Monthly Archives: October 2012
As the expression goes, haters gonna hate. Funny thing is I realize my worst critic; where the absolute harshest criticism comes from, is from me. I find that when it comes to a harsh critique, no one tops what I have to say. Feeling the need to judge myself, I analyze and scrutinize for no good reason, it just comes naturally. I have to think others are judging themselves as well, so they don’t really have time to judge me, and why do I bother worrying so much. Overcoming that mindset takes determination and some strong will for sure, I have been doing it for so many years. It is a negative process that doesn’t do any good in the long run. Judging ourselves turns in to a harmful process when we allow the negative and bad overwhelm and take center stage. Finding a new thought process and a new way to approach that impulse is key to finding a way out of that harmful self-critical mode. So, this hater isn’t gonna hate anymore, or at least try not to :0)
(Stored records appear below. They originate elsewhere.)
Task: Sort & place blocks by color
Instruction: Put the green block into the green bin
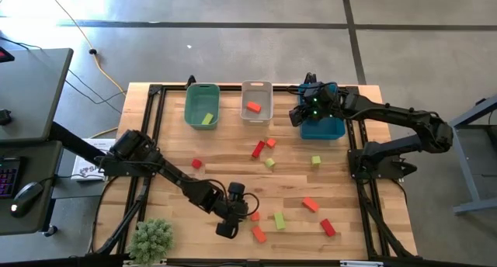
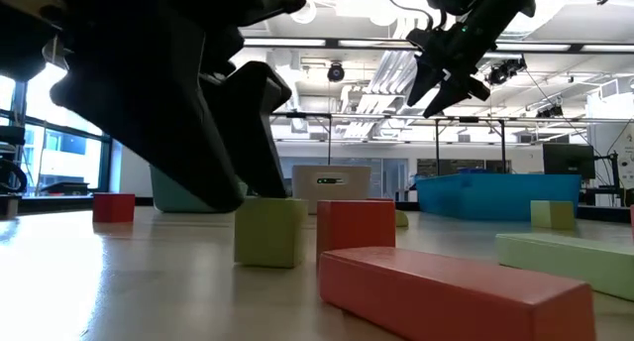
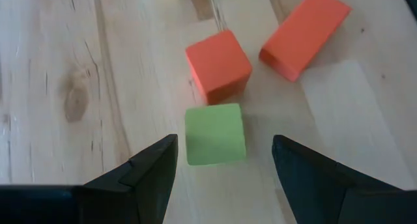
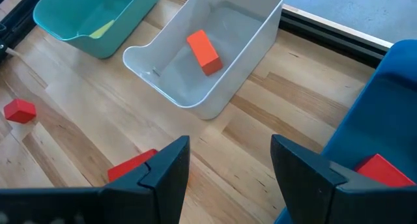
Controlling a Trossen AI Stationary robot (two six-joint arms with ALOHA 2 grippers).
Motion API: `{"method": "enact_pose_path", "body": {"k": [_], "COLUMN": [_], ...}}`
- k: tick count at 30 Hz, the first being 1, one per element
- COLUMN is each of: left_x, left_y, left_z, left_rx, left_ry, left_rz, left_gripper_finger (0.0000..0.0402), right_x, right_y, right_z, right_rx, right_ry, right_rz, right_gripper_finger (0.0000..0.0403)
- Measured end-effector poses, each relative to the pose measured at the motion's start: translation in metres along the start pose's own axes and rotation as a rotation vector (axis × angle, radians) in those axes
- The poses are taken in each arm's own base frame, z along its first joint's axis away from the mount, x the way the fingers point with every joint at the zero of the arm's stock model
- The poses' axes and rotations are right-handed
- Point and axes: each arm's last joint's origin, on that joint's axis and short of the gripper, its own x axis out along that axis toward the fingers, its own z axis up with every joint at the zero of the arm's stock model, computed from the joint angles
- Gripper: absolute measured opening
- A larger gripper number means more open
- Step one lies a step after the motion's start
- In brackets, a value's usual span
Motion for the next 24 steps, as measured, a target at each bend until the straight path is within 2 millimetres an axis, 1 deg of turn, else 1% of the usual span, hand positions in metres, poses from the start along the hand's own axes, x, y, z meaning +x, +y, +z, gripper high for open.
{"method": "enact_pose_path", "body": {"k": [5, 11, 14, 17, 19, 24], "left_x": [0.0, 0.002, 0.009, 0.018, 0.023, 0.024], "left_y": [0.001, 0.008, 0.011, 0.009, 0.008, 0.007], "left_z": [0.0, 0.002, 0.0, -0.002, -0.005, -0.006], "left_rx": [-0.002, -0.017, -0.024, -0.03, -0.045, -0.1], "left_ry": [-0.004, -0.004, 0.003, 0.003, 0.017, 0.019], "left_rz": [0.004, 0.016, 0.019, -0.031, -0.032, -0.025], "left_gripper_finger": [0.0239, 0.0239, 0.0239, 0.0239, 0.0239, 0.0239], "right_x": [0.0, 0.0, 0.0, 0.0, 0.0, 0.0], "right_y": [0.0, 0.0, 0.0, 0.0, 0.0, 0.0], "right_z": [0.0, 0.0, 0.0, 0.0, 0.0, 0.0], "right_rx": [0.0, 0.0, 0.0, -0.003, -0.014, -0.017], "right_ry": [0.0, 0.0, 0.0, 0.0, 0.0, 0.001], "right_rz": [0.0, 0.0, 0.0, 0.0, 0.0, -0.001], "right_gripper_finger": [0.0202, 0.0202, 0.0202, 0.0202, 0.0202, 0.0202]}}
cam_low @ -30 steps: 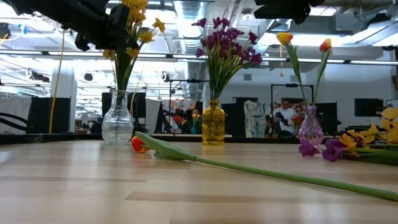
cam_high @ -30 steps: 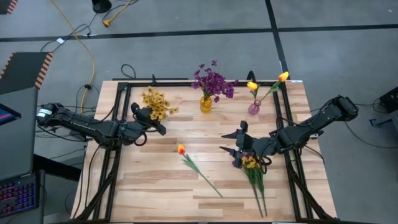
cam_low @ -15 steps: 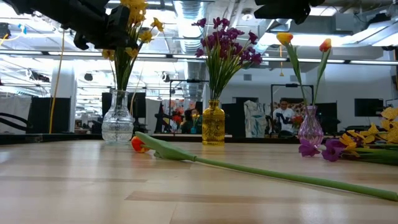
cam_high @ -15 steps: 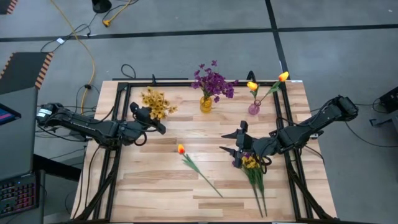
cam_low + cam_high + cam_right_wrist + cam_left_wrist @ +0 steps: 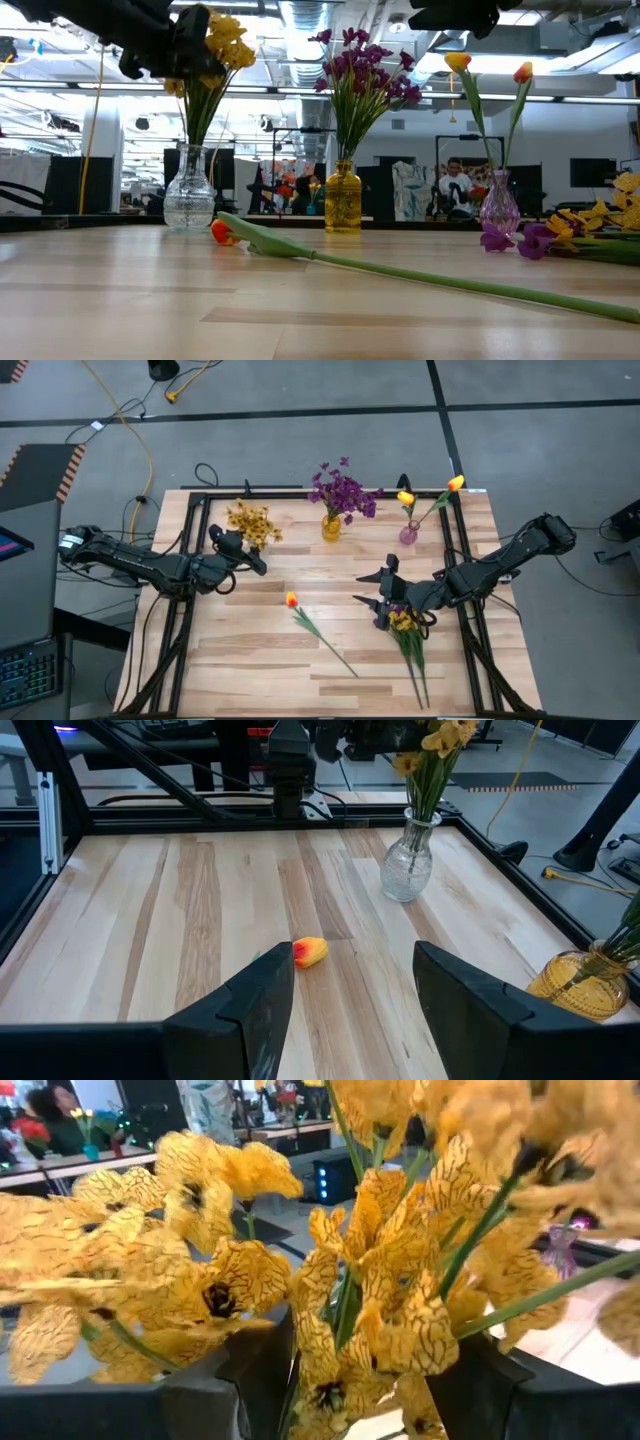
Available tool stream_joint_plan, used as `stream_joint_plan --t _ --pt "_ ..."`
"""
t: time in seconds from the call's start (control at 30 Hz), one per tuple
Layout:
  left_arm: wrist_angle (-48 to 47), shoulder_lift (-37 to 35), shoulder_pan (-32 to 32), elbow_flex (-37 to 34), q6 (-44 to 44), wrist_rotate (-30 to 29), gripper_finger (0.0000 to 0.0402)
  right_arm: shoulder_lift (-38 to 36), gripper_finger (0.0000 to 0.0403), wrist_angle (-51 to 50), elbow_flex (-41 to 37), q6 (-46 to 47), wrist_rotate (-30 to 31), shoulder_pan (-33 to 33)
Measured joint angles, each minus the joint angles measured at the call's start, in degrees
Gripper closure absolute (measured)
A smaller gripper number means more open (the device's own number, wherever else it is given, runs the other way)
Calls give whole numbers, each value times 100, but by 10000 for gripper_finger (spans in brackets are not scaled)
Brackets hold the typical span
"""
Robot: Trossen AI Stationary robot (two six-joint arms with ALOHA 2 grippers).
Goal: Sort flowers into vase by color
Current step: Put the left yellow flowers into the transparent vase
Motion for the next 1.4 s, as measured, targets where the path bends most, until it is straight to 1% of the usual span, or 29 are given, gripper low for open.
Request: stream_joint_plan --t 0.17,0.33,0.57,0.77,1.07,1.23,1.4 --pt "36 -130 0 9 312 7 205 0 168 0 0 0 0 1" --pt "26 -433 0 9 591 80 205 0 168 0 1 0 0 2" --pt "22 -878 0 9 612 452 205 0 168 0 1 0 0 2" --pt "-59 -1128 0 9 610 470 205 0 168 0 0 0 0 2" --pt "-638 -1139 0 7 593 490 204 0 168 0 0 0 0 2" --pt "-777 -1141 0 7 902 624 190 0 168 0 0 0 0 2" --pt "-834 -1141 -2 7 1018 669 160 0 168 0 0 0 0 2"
A friend had shared a post with me a while back about getting back to basics essentially, and finding your happiness. I’ve wavered and debated about it for a while, and am deciding to reflect upon it here and now. I intend to get back to what I want to fulfill me in this life. I enjoy my time with family, friends, reading, blogging, and just digging in and enjoying simple days. Worrying about things I cannot change will always press down on me, I will always want to make sure I am doing it right, but I also have to enjoy what is simply right there for me now. Sometimes you have to embrace that simple pleasure and just go with it, follow it to its conclusion. Happiness and contentment are always there, if you just know where to look, and oddly enough sometimes you don’t have to look far. Get back to the simple life.